Look through the data below. Collect every line where the word "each" occurs.

=== Section Start ===

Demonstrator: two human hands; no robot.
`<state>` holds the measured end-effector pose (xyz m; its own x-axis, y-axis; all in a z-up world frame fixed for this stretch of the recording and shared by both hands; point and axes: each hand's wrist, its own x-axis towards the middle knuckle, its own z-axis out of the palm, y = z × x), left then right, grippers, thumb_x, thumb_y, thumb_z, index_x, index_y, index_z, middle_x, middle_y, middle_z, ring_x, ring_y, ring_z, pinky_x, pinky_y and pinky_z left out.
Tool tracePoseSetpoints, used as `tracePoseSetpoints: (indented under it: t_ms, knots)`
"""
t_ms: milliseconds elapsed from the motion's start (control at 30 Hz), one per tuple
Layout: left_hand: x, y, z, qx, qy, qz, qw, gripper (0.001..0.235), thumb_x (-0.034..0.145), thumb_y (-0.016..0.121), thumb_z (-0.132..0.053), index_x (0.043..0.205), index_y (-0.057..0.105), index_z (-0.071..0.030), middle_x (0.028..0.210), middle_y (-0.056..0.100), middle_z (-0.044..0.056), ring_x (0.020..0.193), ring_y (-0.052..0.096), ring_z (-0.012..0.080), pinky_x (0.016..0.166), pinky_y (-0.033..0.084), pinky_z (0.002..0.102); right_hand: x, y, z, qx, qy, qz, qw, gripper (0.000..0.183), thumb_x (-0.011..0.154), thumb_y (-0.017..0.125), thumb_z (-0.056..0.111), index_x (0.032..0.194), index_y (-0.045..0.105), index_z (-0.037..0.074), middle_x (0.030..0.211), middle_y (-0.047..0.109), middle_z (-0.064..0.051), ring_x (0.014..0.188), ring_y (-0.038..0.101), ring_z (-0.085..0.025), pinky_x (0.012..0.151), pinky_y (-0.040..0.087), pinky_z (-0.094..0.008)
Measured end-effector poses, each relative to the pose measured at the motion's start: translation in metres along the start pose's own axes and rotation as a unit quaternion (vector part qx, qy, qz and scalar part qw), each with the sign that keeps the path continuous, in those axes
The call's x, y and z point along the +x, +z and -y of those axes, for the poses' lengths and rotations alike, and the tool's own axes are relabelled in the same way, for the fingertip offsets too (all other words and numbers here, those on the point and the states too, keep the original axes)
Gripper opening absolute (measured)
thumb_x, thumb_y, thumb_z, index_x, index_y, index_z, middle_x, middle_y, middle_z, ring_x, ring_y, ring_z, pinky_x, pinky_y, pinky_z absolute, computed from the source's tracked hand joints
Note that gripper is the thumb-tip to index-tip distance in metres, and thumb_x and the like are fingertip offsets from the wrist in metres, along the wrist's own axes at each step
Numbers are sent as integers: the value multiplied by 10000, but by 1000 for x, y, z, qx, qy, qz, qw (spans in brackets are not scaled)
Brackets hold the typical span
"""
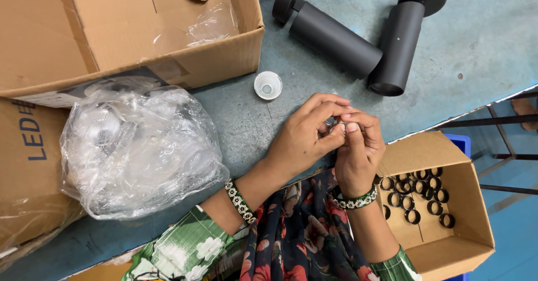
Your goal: The person unpackages and assembles light fixture components, handling individual reflectors, plastic rings, and light bulbs, and placing them into the cylindrical fixture housings.
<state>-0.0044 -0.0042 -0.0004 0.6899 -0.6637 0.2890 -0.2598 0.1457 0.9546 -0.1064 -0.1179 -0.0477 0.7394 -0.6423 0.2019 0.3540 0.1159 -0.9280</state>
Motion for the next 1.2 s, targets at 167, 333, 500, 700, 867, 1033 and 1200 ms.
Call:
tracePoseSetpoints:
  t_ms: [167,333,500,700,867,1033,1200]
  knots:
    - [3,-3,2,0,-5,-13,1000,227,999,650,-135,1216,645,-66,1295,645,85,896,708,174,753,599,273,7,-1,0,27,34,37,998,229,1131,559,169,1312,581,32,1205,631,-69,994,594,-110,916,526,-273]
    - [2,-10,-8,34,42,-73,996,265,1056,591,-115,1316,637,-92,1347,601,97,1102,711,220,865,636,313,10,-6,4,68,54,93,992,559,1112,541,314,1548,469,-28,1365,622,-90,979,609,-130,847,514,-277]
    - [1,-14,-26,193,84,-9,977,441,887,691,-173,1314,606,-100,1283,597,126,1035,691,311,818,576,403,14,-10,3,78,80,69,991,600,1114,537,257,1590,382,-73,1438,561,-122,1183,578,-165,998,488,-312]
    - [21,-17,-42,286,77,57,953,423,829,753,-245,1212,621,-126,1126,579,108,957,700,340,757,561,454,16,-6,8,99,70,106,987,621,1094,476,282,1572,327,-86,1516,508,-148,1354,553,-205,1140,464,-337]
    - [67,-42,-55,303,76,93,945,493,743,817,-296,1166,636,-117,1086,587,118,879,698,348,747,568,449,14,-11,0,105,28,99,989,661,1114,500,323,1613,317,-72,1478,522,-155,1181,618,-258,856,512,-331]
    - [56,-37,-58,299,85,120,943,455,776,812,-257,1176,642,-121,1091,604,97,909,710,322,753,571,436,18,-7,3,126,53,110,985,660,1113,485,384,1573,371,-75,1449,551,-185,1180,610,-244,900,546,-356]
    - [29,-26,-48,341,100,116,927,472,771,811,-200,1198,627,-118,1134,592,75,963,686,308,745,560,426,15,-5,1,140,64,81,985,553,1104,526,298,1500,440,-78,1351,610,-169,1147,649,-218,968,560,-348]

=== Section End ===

Result for this task >>
`<state>` holds the measured end-effector pose (xyz m; its own x-axis, y-axis; all in a z-up world frame fixed for this stretch of the recording and shared by both hands; point and axes: each hand's wrist, its own x-axis towards the middle knuckle, its own z-axis out of the palm, y = z × x), left then right, grippers, thumb_x, thumb_y, thumb_z, index_x, index_y, index_z, middle_x, middle_y, middle_z, ring_x, ring_y, ring_z, pinky_x, pinky_y and pinky_z left out.
Measured end-effector poses, each relative to the pose measured at the motion's start: translation in metres along the start pose's own axes and rotation as a unit quaternion (vector part qx, qy, qz and scalar part qw), each with the sign that keeps the path continuous, in those axes
Note that gripper is the thumb-tip to index-tip distance in metres, and thumb_x and the like are fingertip offsets from the wrist in metres, along the wrist's own axes at each step

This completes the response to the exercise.